By a 5-4 vote, the court rejected a government request to keep the honorariums ban partially intact by banning them for workers when they write or speak on issues that may be linked to their government work, or take money from someone with an interest in the work of the employee's agency.

Justice Stevens said the majority was unwilling to rewrite the law itself, and thus left Congress to decide whether to try to write a new law applying the ban to workers when their outside activities or their audiences are linked to their work.

The court majority said it was nullifying the honorariums ban for rank-and-file workers partly because of the ban's wide sweep against employees' First Amendment rights, and partly because the government had not proved that it needed to ban workers' pay for outside activities.

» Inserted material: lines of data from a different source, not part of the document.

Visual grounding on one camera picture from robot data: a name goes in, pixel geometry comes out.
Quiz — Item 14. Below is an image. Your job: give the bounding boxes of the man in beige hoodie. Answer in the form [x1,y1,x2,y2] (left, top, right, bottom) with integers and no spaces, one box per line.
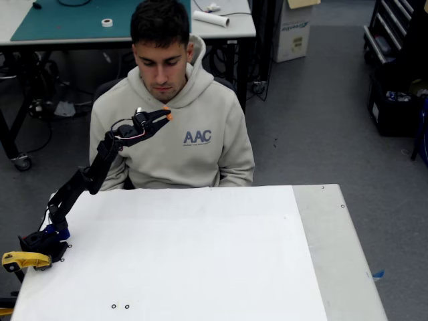
[88,0,256,192]

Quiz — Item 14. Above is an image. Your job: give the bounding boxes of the white scrap under workbench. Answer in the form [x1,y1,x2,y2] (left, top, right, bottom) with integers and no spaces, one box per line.
[53,100,76,118]

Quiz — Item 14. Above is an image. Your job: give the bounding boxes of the white paper roll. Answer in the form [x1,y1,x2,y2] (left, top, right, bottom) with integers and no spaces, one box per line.
[192,9,231,28]

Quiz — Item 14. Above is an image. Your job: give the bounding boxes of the grey workbench with black legs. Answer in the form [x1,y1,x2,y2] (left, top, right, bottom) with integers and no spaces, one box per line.
[0,0,257,172]

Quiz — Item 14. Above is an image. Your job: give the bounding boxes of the green cutting mat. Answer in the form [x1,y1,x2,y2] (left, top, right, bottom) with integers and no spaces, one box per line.
[9,0,192,42]

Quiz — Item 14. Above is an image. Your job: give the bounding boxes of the large white paper sheet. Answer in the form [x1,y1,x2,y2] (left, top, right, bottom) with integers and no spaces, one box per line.
[11,185,328,321]

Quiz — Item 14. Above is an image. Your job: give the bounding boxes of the white cardboard box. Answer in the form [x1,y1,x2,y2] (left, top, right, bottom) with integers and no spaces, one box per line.
[272,0,314,64]

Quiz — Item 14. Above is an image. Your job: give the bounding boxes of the yellow black clamp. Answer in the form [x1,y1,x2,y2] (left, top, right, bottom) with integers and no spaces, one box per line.
[1,251,54,272]

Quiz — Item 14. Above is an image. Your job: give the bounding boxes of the manila folder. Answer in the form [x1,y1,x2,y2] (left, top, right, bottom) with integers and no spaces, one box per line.
[287,0,322,9]

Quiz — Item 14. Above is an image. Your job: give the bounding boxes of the orange black clamp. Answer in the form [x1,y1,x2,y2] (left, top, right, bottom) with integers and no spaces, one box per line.
[0,296,16,317]

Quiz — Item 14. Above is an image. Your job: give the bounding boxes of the black storage crate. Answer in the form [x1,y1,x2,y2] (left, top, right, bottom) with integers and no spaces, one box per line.
[366,72,428,137]

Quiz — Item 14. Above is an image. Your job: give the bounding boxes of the black tool cabinet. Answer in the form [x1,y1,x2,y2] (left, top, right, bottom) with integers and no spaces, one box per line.
[362,0,428,80]

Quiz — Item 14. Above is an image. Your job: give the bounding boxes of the black camera cable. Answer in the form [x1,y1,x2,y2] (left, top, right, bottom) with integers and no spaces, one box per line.
[110,118,135,132]

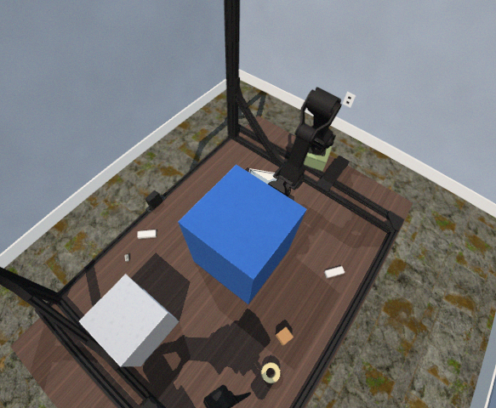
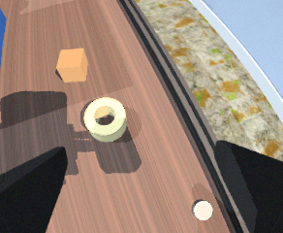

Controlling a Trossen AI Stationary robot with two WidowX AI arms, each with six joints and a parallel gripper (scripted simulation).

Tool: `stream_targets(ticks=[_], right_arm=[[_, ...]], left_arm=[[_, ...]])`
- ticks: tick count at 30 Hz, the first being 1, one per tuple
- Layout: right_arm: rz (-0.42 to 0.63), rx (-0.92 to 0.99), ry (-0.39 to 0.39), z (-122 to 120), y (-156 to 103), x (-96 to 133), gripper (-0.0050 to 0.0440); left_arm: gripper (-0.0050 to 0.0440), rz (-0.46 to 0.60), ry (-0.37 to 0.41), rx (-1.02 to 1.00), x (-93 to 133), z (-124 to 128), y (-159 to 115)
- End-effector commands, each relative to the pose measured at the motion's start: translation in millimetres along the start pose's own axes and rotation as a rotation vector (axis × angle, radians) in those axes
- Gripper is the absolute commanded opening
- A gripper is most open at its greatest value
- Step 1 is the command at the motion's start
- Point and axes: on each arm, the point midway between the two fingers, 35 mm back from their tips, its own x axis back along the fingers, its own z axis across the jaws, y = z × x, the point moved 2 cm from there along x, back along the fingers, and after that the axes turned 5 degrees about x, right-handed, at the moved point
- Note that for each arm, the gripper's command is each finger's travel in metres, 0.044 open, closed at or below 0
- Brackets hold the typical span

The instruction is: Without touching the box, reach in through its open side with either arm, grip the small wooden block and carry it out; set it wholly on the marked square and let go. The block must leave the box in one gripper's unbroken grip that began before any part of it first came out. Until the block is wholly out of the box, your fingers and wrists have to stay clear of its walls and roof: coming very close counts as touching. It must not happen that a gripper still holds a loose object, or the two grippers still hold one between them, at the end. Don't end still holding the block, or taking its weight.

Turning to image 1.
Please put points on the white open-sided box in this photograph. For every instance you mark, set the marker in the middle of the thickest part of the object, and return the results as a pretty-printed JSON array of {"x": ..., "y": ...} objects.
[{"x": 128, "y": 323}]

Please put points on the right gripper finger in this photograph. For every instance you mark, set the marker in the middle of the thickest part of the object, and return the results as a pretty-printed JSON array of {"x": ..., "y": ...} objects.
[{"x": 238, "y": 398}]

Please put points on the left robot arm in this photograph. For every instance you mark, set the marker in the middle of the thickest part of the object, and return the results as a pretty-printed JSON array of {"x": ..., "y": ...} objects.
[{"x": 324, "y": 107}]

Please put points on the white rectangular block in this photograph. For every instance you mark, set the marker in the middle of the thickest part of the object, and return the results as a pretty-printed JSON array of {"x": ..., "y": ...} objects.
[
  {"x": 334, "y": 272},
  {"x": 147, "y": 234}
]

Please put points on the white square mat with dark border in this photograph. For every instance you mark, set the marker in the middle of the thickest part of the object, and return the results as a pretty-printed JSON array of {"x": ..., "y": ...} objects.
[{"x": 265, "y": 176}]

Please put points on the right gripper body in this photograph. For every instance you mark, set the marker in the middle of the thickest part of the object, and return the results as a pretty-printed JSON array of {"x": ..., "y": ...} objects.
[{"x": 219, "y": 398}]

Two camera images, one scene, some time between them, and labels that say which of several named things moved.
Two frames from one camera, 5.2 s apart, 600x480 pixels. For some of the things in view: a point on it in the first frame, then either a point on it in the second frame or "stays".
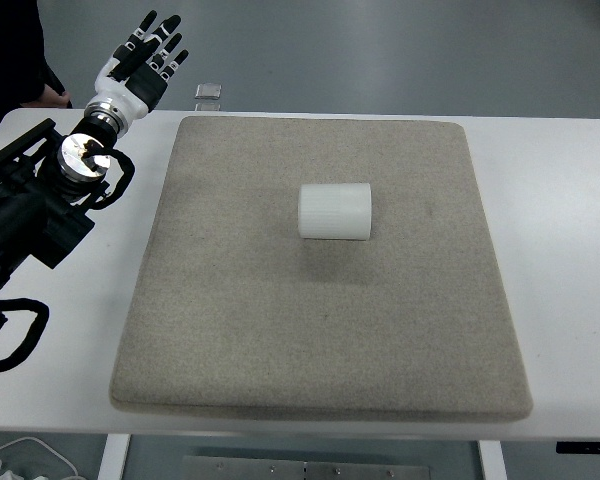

Robert M. Tobias, president of the the National Treasury Employees Union, which won the decision, said the "really significant part" of the ruling was that the court required the government to offer hard evidence of a need to limit the First Amendment rights of public employees.

Mr. Tobias, whose union represents 150,000 workers in 18 agencies, said he expected the ruling will provide greater protection for free-speech activities beyond payments for outside writing or speaking. The court, however, gave little sign that it was willing to relax the long-standing ban on federal employees engaging in political activities -- a ban the court upheld in 1947 and has not questioned since.